(EXERCISE GOAL)
If a line of the data below holds the string "things", copy it.

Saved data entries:

------------------------------------

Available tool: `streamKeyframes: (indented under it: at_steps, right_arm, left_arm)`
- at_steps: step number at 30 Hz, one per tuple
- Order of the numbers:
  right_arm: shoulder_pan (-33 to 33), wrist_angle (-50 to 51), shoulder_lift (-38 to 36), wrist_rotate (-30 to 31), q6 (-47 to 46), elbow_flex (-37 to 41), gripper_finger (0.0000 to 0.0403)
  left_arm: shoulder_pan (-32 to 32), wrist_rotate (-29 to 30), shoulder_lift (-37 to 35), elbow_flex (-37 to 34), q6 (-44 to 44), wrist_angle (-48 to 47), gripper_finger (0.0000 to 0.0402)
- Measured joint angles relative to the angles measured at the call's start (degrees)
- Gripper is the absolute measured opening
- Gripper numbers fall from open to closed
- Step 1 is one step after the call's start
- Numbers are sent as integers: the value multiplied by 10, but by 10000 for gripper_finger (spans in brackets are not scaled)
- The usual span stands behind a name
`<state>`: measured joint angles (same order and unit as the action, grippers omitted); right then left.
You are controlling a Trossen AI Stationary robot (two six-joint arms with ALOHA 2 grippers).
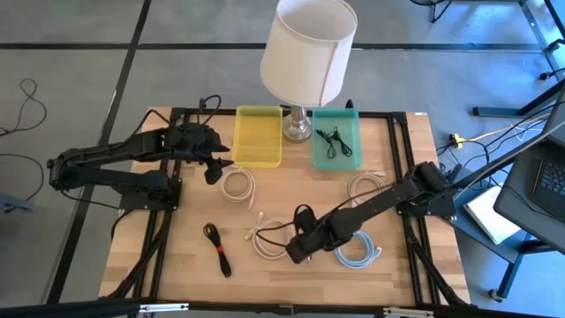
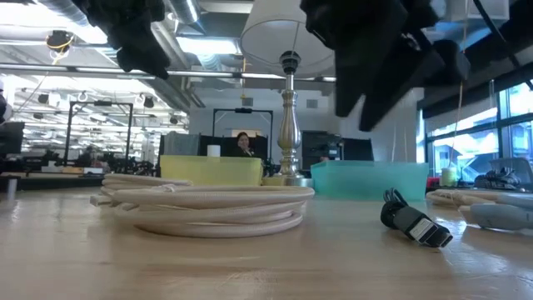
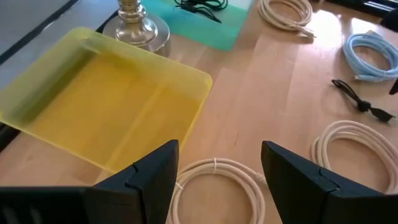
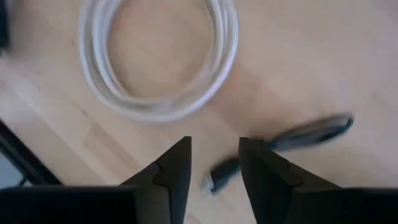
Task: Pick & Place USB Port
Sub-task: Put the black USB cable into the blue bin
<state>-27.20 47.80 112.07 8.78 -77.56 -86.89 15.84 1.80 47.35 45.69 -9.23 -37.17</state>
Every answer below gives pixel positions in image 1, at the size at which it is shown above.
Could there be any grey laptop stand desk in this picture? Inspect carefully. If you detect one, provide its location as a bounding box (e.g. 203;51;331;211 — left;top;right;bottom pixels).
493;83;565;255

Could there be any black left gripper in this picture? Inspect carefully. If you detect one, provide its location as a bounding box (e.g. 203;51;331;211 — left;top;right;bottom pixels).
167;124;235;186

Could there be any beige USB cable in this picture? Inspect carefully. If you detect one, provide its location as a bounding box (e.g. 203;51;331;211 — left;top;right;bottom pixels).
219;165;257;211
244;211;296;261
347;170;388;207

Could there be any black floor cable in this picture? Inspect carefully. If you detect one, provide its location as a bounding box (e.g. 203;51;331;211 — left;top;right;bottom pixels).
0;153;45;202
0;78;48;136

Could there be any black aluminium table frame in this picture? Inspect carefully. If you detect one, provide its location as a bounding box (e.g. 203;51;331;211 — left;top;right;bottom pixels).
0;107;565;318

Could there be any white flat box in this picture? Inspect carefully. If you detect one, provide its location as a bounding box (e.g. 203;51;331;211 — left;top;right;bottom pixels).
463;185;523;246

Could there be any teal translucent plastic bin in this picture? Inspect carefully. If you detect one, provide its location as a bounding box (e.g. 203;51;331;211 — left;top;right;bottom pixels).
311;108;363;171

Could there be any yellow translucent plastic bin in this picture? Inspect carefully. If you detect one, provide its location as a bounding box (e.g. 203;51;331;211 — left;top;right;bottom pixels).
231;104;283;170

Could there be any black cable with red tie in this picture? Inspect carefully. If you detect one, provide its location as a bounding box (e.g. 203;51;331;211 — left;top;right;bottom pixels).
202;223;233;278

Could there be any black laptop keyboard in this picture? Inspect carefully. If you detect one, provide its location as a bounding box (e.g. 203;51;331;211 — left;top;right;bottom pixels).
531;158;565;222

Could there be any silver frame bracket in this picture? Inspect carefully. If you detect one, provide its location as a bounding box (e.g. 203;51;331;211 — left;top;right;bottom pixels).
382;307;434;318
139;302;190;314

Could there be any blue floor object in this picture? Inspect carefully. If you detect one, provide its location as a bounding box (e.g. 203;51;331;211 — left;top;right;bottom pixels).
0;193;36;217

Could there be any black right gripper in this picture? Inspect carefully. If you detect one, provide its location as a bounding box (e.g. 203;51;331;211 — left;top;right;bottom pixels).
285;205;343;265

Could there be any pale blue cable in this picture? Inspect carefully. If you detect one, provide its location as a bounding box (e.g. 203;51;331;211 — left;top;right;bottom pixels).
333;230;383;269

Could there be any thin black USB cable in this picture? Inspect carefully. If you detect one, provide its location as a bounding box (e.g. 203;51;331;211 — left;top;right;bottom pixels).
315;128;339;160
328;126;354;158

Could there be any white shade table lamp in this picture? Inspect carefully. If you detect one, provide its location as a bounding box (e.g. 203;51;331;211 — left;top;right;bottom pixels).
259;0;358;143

------------------------------------

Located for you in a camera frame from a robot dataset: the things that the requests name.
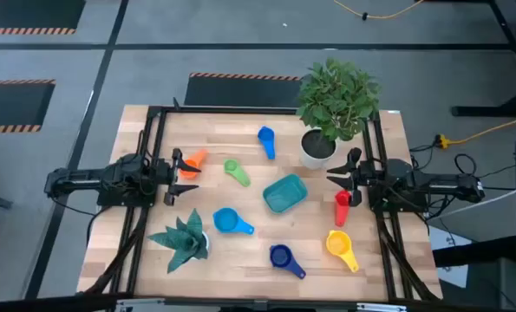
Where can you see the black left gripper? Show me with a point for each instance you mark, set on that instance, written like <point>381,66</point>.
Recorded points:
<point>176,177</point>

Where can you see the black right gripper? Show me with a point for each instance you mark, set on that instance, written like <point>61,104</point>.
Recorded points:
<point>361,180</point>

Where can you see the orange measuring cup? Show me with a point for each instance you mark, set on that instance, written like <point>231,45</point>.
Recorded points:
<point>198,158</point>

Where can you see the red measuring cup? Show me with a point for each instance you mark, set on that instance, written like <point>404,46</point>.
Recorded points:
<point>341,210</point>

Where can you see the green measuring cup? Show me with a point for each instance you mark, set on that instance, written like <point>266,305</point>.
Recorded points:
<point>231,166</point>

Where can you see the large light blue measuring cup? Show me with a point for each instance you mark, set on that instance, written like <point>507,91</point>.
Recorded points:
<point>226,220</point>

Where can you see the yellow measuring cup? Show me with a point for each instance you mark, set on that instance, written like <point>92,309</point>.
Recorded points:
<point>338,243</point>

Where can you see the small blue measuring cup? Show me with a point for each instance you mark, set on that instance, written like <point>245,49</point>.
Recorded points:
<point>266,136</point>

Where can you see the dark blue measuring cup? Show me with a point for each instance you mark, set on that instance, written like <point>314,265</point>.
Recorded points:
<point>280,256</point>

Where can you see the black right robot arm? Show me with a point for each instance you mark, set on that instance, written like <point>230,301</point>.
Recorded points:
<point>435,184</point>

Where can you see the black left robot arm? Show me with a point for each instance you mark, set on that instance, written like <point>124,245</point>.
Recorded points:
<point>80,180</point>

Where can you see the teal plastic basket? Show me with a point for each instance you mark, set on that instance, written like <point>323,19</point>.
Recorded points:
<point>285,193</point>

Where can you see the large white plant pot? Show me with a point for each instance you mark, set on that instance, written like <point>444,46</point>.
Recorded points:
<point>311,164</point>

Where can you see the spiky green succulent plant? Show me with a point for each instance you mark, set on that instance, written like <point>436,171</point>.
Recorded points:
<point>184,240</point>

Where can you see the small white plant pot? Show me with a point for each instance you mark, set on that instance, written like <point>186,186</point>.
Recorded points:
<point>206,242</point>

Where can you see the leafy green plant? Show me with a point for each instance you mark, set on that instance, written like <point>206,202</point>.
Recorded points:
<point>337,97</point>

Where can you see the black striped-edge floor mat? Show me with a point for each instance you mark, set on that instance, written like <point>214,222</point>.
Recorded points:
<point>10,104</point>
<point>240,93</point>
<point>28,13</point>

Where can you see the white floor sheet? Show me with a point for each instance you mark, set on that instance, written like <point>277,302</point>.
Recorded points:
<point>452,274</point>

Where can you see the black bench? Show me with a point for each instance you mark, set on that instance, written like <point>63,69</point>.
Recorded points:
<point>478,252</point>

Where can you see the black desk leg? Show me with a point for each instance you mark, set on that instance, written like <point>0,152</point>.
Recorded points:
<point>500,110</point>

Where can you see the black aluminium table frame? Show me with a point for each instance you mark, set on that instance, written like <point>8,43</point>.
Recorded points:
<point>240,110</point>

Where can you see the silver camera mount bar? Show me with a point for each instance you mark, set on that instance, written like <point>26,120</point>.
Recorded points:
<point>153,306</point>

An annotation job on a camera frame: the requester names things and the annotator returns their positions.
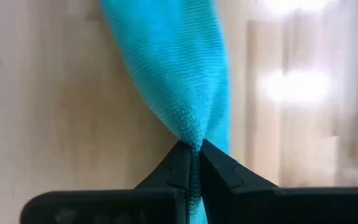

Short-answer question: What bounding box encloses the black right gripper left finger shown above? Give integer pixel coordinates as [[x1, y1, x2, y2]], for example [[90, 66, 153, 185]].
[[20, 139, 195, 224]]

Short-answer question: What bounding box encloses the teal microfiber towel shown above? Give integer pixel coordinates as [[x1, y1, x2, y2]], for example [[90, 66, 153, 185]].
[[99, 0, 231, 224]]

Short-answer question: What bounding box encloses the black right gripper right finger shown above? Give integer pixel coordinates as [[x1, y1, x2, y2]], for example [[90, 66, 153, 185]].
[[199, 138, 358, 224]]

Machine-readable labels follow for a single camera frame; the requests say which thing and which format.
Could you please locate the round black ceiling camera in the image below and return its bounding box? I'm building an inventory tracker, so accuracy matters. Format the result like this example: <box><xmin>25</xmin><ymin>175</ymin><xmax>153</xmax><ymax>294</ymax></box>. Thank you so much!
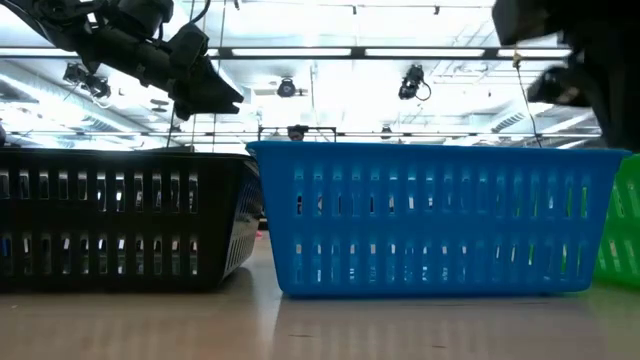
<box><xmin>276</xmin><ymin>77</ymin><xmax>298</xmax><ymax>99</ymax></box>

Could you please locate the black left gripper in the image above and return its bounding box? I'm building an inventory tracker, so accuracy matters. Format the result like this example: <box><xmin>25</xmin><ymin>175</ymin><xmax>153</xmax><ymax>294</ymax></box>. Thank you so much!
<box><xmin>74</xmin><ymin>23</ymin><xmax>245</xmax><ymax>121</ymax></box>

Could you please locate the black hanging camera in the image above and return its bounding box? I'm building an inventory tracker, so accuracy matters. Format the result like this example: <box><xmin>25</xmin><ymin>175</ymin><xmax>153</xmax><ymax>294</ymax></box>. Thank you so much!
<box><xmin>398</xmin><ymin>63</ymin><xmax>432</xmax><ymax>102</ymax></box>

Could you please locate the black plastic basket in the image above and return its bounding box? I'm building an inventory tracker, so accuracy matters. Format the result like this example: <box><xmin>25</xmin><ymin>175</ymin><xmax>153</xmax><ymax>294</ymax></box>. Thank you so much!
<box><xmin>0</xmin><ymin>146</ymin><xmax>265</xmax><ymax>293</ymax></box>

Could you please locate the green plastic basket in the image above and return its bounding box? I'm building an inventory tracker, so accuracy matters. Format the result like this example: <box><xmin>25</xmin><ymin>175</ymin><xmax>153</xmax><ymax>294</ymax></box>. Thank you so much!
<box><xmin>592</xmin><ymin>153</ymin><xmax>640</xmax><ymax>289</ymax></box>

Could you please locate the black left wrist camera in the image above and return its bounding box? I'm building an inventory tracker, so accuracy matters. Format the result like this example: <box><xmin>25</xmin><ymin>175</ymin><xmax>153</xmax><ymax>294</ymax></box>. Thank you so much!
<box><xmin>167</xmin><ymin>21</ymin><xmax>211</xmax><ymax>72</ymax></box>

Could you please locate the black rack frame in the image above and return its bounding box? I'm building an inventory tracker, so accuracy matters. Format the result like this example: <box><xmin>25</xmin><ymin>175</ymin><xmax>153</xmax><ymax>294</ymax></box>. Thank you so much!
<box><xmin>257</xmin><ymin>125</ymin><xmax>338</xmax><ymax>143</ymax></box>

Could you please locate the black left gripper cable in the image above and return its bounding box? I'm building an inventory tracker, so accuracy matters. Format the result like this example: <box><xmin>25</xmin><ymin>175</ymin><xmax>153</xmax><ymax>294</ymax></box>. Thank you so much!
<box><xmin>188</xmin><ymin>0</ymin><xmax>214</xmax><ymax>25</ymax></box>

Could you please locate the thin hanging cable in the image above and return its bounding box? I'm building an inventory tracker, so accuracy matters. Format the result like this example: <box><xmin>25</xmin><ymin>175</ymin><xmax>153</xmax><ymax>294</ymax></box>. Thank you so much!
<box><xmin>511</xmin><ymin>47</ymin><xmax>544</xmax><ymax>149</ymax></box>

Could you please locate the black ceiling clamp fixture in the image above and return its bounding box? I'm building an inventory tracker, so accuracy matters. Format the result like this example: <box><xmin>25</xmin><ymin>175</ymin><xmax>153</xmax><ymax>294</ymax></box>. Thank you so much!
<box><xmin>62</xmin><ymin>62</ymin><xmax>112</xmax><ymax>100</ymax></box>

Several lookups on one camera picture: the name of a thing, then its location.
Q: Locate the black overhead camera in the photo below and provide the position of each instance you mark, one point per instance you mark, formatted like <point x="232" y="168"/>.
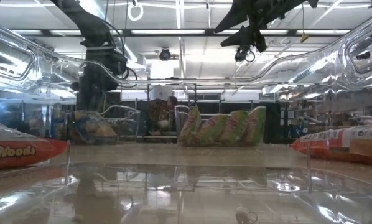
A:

------------------------------------

(ANSWER SECTION)
Located for you in a camera frame from a robot dataset: the things that the requests name.
An annotation job on a camera frame: the requester names things and the annotator returns their positions.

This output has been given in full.